───── MATERIAL PROVIDED
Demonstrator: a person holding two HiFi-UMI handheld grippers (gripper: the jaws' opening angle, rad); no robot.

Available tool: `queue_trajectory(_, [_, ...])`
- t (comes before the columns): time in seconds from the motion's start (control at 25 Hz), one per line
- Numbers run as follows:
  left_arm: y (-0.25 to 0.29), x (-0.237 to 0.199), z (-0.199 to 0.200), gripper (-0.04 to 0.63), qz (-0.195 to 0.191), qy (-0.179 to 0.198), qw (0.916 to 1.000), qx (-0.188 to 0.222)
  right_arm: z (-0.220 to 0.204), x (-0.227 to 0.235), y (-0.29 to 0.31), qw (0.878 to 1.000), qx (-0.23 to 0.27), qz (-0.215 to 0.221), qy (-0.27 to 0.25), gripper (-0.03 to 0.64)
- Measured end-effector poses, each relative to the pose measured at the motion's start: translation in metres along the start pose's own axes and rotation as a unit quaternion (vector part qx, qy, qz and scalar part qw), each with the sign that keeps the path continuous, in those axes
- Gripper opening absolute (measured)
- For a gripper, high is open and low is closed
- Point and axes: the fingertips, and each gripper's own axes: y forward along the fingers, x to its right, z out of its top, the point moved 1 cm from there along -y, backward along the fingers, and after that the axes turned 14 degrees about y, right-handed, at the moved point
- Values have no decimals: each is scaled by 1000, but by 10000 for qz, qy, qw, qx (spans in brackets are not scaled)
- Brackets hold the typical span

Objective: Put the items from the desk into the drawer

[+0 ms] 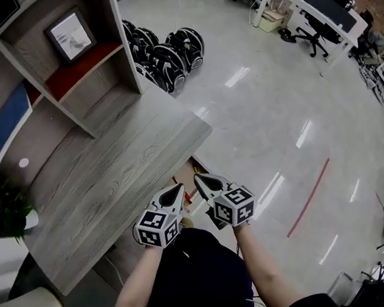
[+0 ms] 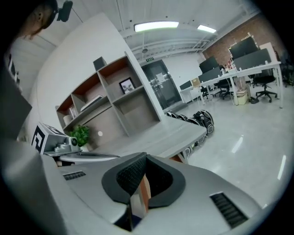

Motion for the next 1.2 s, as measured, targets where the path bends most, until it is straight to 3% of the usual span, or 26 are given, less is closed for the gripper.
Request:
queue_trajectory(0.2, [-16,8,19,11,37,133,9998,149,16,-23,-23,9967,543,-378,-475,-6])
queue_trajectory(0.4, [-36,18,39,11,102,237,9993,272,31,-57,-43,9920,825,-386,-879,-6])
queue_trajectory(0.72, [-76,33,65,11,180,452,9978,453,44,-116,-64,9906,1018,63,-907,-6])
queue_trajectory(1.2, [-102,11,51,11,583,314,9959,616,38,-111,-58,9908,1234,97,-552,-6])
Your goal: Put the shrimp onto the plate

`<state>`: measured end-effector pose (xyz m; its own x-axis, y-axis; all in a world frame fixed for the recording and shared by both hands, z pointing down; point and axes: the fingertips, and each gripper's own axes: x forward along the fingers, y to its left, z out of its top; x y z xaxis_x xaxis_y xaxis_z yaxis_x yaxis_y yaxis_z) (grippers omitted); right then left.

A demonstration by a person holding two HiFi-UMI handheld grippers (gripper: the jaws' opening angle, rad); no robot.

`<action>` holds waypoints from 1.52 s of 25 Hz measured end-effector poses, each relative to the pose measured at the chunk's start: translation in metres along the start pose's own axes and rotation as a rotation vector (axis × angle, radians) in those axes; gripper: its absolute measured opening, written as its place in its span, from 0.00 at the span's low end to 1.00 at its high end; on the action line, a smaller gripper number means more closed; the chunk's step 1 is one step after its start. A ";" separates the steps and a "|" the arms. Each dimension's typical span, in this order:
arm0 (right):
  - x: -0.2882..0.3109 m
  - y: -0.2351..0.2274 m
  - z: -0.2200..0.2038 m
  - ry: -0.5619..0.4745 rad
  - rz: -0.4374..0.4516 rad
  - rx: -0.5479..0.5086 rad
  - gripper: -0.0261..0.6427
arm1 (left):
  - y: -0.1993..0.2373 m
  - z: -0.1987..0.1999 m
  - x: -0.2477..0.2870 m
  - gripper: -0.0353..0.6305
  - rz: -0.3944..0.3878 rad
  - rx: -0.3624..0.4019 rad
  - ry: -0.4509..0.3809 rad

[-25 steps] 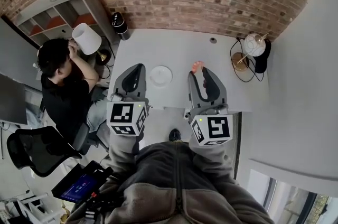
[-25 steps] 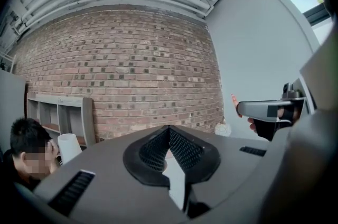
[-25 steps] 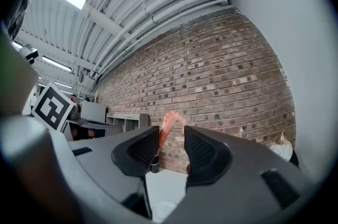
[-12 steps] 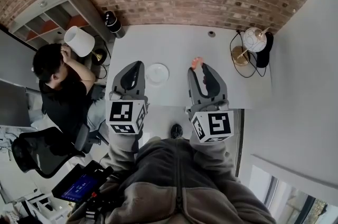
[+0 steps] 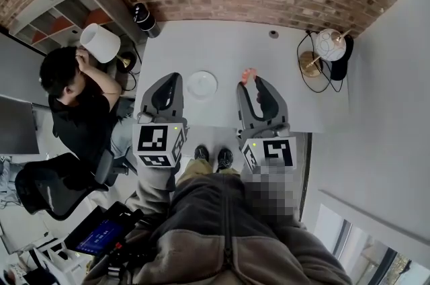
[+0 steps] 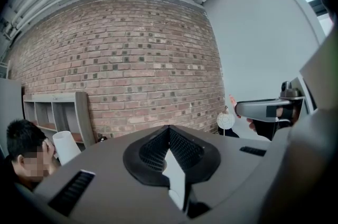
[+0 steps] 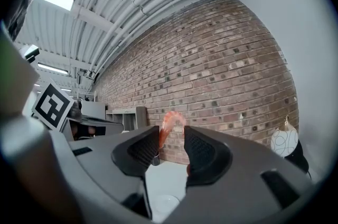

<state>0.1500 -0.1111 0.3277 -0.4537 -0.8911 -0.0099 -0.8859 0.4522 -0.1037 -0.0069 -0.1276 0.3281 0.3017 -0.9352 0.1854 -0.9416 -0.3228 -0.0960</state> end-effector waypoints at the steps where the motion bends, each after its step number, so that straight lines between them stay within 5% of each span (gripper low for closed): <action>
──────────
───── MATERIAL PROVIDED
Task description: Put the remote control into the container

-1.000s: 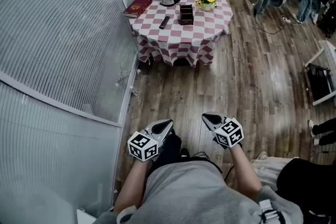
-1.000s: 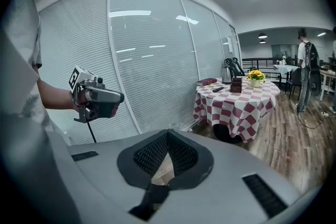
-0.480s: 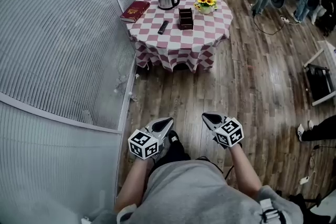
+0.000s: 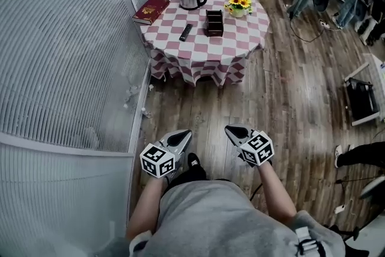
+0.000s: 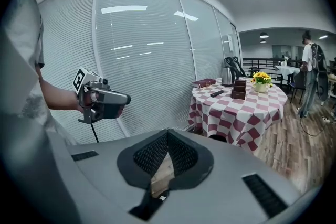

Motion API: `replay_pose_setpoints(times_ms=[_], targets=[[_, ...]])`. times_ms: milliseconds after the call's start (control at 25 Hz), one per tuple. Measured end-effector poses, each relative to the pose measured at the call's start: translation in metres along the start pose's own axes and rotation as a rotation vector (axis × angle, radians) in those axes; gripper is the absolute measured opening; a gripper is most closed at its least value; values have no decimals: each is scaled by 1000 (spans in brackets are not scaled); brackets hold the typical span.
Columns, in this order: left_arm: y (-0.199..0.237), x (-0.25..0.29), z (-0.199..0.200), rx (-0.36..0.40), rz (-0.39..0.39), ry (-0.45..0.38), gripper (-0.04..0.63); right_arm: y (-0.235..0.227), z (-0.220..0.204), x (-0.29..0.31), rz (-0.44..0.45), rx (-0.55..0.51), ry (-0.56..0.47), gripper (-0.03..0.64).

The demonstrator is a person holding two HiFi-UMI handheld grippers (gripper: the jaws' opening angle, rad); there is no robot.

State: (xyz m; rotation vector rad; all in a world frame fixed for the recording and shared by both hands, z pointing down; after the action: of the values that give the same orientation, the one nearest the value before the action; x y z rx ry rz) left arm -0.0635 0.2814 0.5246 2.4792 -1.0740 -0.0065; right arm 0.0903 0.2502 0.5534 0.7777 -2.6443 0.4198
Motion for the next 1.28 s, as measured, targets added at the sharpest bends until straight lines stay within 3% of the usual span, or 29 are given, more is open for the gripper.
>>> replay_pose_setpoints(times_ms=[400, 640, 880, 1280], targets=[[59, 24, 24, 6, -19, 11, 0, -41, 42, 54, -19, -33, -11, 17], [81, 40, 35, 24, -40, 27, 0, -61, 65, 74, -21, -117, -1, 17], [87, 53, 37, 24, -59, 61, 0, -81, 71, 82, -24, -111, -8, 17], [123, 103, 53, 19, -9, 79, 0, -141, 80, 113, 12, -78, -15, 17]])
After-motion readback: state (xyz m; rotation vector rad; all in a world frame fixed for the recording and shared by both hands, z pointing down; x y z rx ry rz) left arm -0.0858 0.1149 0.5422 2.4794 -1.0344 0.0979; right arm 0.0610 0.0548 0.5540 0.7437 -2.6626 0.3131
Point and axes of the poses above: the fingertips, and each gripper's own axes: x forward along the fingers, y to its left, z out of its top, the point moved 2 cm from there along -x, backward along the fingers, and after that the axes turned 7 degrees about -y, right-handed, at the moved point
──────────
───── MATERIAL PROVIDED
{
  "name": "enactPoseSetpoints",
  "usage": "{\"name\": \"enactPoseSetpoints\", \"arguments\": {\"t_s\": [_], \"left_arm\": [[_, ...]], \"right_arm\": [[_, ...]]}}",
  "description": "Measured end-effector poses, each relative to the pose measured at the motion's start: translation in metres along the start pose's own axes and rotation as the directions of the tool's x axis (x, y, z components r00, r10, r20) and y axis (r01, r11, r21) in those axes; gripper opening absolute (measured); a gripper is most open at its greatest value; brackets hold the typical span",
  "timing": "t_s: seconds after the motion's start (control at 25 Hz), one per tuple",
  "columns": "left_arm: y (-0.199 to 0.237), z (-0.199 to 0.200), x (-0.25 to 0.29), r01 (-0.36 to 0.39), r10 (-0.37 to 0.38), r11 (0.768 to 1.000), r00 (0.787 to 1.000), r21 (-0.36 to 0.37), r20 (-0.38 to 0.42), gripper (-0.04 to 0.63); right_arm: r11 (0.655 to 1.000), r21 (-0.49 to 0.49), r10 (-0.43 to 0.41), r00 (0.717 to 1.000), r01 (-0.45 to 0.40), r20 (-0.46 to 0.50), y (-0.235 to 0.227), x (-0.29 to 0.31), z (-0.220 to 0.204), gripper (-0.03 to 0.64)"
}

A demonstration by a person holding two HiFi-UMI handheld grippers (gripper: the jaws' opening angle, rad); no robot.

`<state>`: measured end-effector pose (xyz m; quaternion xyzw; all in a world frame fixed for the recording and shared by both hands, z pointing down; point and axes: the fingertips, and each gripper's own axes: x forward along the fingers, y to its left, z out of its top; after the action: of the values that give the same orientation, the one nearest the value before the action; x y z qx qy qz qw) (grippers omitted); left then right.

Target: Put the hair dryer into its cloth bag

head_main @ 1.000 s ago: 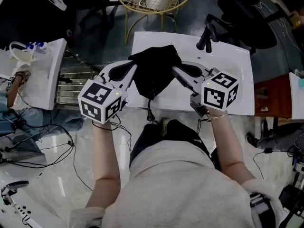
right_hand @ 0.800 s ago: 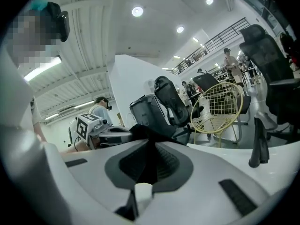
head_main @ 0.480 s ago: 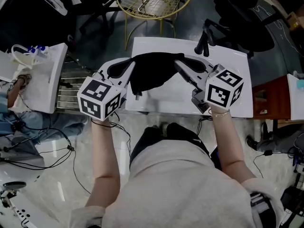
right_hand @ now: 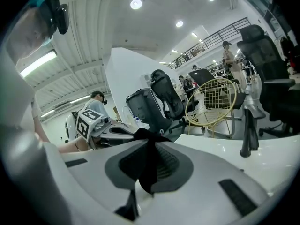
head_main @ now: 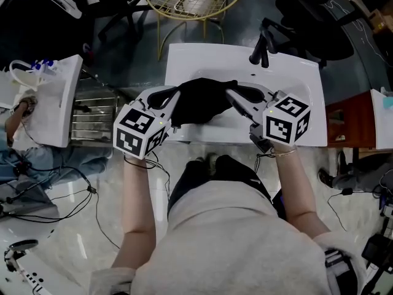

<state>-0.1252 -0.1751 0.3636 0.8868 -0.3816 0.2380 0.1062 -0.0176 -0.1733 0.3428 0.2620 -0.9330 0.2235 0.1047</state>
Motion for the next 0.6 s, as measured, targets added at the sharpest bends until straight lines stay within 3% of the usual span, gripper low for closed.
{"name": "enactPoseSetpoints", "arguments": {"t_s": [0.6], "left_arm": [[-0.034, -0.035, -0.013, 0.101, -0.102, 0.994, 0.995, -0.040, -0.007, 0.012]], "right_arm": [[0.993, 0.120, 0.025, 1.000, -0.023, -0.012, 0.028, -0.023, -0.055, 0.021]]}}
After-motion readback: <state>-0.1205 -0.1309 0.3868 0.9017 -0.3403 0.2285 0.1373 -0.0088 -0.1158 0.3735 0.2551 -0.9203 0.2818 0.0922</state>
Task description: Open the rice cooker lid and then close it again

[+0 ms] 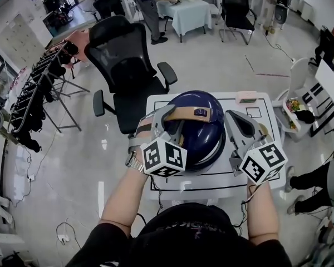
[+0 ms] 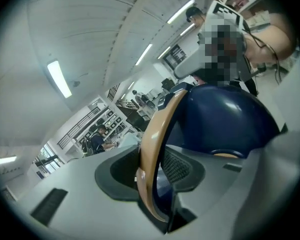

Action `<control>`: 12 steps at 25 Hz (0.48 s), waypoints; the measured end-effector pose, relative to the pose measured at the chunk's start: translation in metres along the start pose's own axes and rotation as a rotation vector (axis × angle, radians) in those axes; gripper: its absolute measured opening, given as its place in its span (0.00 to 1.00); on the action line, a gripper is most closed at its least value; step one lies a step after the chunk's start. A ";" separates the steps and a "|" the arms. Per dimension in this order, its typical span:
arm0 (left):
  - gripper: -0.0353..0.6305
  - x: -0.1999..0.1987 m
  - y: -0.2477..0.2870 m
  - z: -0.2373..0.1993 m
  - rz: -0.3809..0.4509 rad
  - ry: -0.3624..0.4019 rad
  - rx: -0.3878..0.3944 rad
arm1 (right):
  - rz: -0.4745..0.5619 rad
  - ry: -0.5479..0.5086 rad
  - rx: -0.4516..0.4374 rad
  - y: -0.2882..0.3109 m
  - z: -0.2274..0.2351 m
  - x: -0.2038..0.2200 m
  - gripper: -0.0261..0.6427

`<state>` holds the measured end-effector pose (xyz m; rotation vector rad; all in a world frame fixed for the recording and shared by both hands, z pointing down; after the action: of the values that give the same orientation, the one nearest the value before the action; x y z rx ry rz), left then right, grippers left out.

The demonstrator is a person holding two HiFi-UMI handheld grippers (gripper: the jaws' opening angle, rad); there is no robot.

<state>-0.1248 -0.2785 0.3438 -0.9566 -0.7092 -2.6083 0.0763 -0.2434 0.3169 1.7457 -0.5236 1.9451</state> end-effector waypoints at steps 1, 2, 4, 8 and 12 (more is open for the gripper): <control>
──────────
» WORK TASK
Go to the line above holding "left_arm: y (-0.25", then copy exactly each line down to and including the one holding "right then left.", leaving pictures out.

» RESULT
  left_arm: y (-0.25 to 0.29), x (-0.237 to 0.199), z (-0.199 to 0.200), gripper (-0.04 to 0.63), qz (-0.195 to 0.191), qy (-0.179 to 0.198), qw (0.916 to 1.000), qx (-0.188 to 0.222)
  right_arm: z (-0.220 to 0.204), x (-0.227 to 0.235), y (-0.29 to 0.31), qw (0.878 to 1.000), qx (-0.23 to 0.27), qz (-0.215 to 0.221), qy (-0.27 to 0.25), gripper (-0.03 to 0.64)
- Measured end-effector poses, each relative to the pose measured at the motion's start: translation in metres along the start pose's own axes and rotation as a unit quaternion (vector part qx, qy, qz and scalar part qw), each with the sign that keeps the path continuous, in those axes
- Gripper opening absolute (measured)
- For a gripper, high is open and low is closed
- Point and axes: the fingertips, and each gripper's own axes: y forward along the fingers, x to its right, z out of its top, the point moved 1 cm from there along -y, backward along the fingers, and after that the axes turned 14 degrees about y, right-handed, at the moved point
- Values have no decimals: each is scaled by 1000, but by 10000 for qz, qy, qw, qx (spans in brackets are not scaled)
- Brackets hold the typical span

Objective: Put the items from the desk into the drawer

[+0 ms] 
[+0 ms] 

Motion for the next 1.2 s, as measured, targets where the path bends most, until it is straight to 3% of the usual span, or 26 are given, less is closed for the gripper.
Request:
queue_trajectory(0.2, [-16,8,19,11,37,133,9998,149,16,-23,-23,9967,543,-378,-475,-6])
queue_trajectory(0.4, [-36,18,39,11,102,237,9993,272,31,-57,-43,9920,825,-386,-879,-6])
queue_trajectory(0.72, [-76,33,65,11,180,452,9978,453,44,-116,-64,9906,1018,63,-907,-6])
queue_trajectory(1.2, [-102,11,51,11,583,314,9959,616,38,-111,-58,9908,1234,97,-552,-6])
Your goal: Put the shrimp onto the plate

`<state>`: measured end-effector pose (xyz m; its own x-axis, y-axis; all in a world frame fixed for the recording and shared by both hands, z pointing down; point and axes: the fingertips, and each gripper's own axes: x forward along the fingers, y to its left, z out of its top; x y z xaxis_x xaxis_y xaxis_z yaxis_x yaxis_y yaxis_z) (grippers omitted); right then left.

No further output is required for this exercise.